UOG engineering student invited to data science program for Pacific Islanders

UOG engineering student invited to data science program for Pacific Islanders

UOG sophomore Nilo Espinoza at the Supercomputing18 conference
University of Guam sophomore Nilo Espinoza at the Supercomputing18 conference in November in Texas.

A School of Engineering student at the University of Guam has been invited to participate in a summer research program in Hawaii designed to increase interest and proficiency among Native Hawaiian and Pacific Islanders in data science. Sophomore Nilo R. Espinoza will conclude the month-long training this week.

The program, called Supporting Pacific Indigenous Computing in Excellence, or SPICE, is being held at Chaminade University of Honolulu and led by the Texas Advanced Computing Center at the University of Texas at Austin. Espinoza is one of 25 other Native Hawaiian and Pacific Islander students participating.

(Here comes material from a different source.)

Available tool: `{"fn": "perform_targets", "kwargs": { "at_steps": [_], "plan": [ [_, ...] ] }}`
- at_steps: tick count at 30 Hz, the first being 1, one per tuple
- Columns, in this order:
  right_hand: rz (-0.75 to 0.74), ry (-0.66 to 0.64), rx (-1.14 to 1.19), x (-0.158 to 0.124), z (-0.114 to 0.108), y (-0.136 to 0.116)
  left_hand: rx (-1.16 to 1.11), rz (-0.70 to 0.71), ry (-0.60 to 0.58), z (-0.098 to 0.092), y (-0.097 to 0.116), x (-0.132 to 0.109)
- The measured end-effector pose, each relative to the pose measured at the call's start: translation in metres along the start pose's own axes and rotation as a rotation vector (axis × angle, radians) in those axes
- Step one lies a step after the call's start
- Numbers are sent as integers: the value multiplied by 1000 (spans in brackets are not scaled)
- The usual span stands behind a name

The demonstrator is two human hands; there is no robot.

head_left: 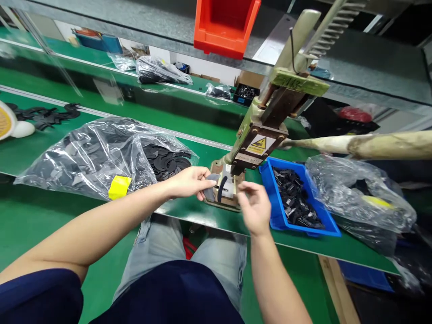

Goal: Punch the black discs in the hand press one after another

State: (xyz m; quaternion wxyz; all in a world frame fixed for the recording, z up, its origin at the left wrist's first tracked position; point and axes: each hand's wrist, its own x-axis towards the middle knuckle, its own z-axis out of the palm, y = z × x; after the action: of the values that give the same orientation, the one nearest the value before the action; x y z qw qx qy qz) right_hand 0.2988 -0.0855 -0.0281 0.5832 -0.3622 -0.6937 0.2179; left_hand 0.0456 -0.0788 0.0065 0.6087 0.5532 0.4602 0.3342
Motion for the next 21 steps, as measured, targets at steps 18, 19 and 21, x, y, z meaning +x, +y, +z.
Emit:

Nilo Espinoza with Kelly Gaither, principal investigator of the SPICE project.
Nilo Espinoza with Kelly Gaither, director of visualization at the Texas Advanced Computing Center and principal investigator of the SPICE project.
The students are learning how to use data science, visualization, and virtual reality on problem sets that incorporate geographically, socially, and culturally relevant issues.

“The SPICE program taught me how to create my own hypothesis with a topic relevant to my degree and to work with raw datasets to back it up,” Espinoza said. “My project is about the possible impacts of the built environment — or the manmade surroundings — to the CHamoru culture in Guam.”

Kelly Gaither, principal investigator of the SPICE project, said, “He has done a tremendous job this summer. He has a passion for bringing data and computational science skills back to Guam.”

According to Chaminade University’s Data Science Initiative, “Indigenous populations in Hawaii and the U.S.-affiliated Pacific region face severe challenges in health, poverty, environmental resilience, and erosion of traditional culture. Solutions to current and emerging problems in the Pacific … will be enabled by [Native Hawaiian Pacific Islander] communities gaining access to, and the ability to work with, large data sets.”

Nilo Espinoza, right, with his fellow student SAME members.
Nilo Espinoza, right, president of the UOG Student Chapter of the Society of American Military Engineers, with his fellow student SAME members.

Espinoza’s invitation to participate came following his involvement at two other events — a natural hazards engineering research program at The University of Texas at Austin last summer and a supercomputing conference held at Oregon State University in November, where he was part of a winning team in the Computing4Change competition. He will travel twice more this year to be a mentor at the Advanced Computing for Social Change Challenge at the PEARC19 conference in Chicago and at the Computing4Change Competition at the SC19 conference in Denver.

Espinoza plans to graduate from UOG’s Bachelor of Science in Civil Engineering program, which officially launches next semester, and go on to work as an engineer for the government of Guam or become a real estate contractor. He is currently president of the UOG Student Chapter of the Society of American Military Engineers.

The SPICE program is funded by the National Science Foundation under the INCLUDES initiative, which stands for Inclusion across the Nation of Communities of Learners of Underrepresented Discoverers in Engineering and Science.